**Task item:**
Output the first line below and each one after it, exactly, up to and including the line holding "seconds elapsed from". Pictures should not be copied.

**Provided material:**

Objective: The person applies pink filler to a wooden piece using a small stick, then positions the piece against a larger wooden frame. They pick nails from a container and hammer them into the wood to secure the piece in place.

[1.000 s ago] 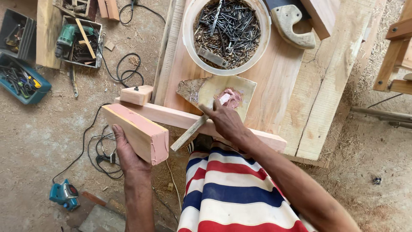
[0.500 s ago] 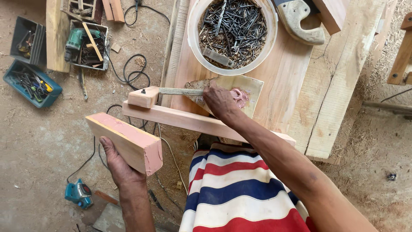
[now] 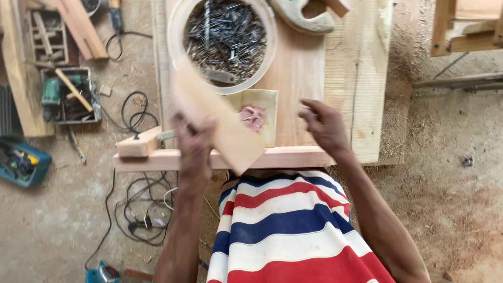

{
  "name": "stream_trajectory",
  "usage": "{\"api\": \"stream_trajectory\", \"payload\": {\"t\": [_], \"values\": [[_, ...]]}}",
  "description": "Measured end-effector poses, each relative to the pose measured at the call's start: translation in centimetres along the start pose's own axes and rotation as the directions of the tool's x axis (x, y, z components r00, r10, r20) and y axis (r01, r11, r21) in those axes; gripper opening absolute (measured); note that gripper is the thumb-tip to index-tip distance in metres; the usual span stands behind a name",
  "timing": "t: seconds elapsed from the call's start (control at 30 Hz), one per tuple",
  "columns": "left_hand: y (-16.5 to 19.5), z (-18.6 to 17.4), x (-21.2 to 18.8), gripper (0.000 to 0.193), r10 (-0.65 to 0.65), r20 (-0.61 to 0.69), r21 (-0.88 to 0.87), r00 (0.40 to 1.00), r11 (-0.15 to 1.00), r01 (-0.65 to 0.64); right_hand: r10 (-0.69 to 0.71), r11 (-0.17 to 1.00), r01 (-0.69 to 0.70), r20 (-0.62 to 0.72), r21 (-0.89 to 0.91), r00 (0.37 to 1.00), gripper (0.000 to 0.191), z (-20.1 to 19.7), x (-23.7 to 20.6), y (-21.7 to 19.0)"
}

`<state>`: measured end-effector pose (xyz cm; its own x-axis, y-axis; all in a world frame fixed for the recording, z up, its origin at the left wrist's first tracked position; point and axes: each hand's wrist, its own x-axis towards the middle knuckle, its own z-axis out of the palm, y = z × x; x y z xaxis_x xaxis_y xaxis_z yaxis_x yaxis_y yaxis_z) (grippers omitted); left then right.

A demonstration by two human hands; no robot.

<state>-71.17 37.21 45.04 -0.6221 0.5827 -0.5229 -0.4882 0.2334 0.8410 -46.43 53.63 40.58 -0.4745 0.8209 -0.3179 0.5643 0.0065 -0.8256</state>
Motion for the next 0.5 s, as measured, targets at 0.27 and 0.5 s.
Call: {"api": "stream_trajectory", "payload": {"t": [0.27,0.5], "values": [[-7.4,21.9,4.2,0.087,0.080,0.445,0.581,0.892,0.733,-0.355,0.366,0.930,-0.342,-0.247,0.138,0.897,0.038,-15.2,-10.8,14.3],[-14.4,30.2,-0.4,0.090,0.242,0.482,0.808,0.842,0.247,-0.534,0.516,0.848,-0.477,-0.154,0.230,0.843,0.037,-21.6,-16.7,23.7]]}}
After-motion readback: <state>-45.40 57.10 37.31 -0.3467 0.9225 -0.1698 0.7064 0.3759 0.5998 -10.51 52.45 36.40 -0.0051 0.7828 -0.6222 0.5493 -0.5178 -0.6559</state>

**Result for this exercise:**
Objective: The person applies pink filler to a wooden piece using a small stick, then positions the piece against a larger wooden frame. They pick nails from a container and hammer them into the wood to secure the piece in place.

[1.000 s ago] 
[0.500 s ago] 
[now] 

{
  "name": "stream_trajectory",
  "usage": "{\"api\": \"stream_trajectory\", \"payload\": {\"t\": [_], \"values\": [[_, ...]]}}",
  "description": "Measured end-effector poses, each relative to the pose measured at the call's start: translation in centimetres along the start pose's own axes and rotation as the directions of the tool's x axis (x, y, z components r00, r10, r20) and y axis (r01, r11, r21) in those axes; gripper opening absolute (measured); note that gripper is the thumb-tip to index-tip distance in metres; the usual span stands behind a name",
  "timing": "t: seconds elapsed from the call's start (control at 30 Hz), one per tuple",

Output is finished, and nothing else is required.